🤖 AI Summary
Existing methods for dynamic 4D asset reconstruction either rely on category-specific priors or incur prohibitive optimization latency. To address this, we propose the first Transformer-based, feed-forward implicit temporal interpolation framework. Our method enforces causal consistency via a dedicated loss, jointly optimizing triplane feature interpolation and implicit neural representations to synthesize high-fidelity, deformable geometry and UV-consistent textured mesh sequences at arbitrary continuous time steps from sparse keyframes. We further integrate a diffusion model to enhance multi-view consistency. The framework enables end-to-end monocular video reconstruction with second-level inference speed. Evaluated on multiple dynamic datasets, it significantly outperforms FiLM and linear interpolation baselines.
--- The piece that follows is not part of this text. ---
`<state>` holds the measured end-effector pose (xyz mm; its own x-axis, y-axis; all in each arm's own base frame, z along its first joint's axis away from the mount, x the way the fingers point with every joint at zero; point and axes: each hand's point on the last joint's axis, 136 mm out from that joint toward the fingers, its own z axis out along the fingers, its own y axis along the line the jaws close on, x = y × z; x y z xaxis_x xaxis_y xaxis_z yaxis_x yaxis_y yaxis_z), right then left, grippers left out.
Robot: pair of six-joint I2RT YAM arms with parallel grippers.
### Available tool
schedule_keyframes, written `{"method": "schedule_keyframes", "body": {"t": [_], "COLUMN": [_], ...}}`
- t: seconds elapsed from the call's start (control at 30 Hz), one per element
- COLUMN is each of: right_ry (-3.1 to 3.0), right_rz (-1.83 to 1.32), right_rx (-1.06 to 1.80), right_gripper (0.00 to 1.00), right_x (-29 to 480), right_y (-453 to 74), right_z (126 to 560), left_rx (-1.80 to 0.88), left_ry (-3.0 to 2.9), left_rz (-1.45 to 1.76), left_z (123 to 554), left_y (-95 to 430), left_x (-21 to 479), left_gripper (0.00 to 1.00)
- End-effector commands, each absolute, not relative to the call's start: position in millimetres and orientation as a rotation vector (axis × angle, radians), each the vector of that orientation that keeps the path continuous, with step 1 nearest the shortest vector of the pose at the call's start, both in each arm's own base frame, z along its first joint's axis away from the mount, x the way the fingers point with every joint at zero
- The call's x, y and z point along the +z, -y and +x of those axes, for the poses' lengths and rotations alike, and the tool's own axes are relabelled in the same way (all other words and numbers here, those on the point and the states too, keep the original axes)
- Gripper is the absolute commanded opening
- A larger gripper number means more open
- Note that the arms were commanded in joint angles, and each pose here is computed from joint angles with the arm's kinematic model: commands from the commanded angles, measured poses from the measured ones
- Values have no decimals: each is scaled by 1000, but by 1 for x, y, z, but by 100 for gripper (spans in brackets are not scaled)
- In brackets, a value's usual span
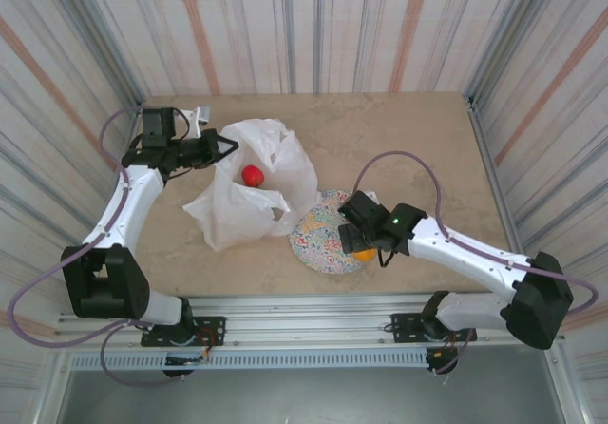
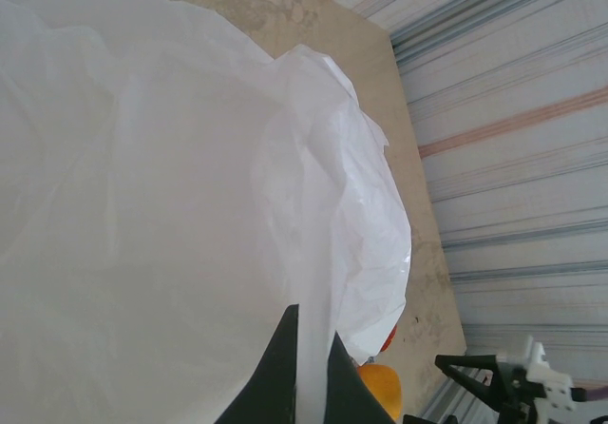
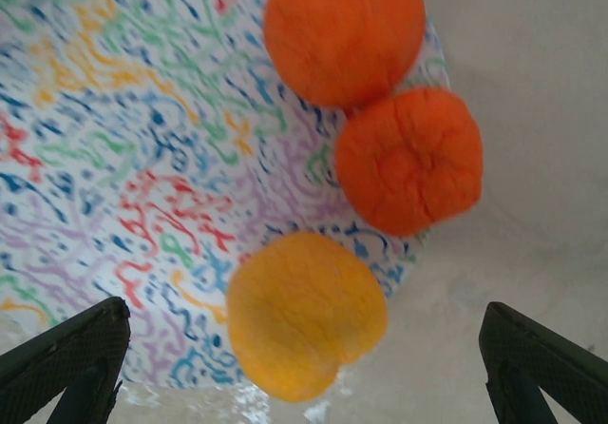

To our knowledge, this is the first approach achieving cross-category generalization, high fidelity, and industrial deployability in 4D reconstruction.
📝 Abstract
Reconstructing dynamic assets from video data is central to many in computer vision and graphics tasks. Existing 4D reconstruction approaches are limited by category-specific models or slow optimization-based methods. Inspired by the recent Large Reconstruction Model (LRM), we present the Large Interpolation Model (LIM), a transformer-based feed-forward solution, guided by a novel causal consistency loss, for interpolating implicit 3D representations across time. Given implicit 3D representations at times $t_0$ and $t_1$, LIM produces a deformed shape at any continuous time $tin[t_0,t_1]$, delivering high-quality interpolated frames in seconds. Furthermore, LIM allows explicit mesh tracking across time, producing a consistently uv-textured mesh sequence ready for integration into existing production pipelines. We also use LIM, in conjunction with a diffusion-based multiview generator, to produce dynamic 4D reconstructions from monocular videos. We evaluate LIM on various dynamic datasets, benchmarking against image-space interpolation methods (e.g., FiLM) and direct triplane linear interpolation, and demonstrate clear advantages. In summary, LIM is the first feed-forward model capable of high-speed tracked 4D asset reconstruction across diverse categories.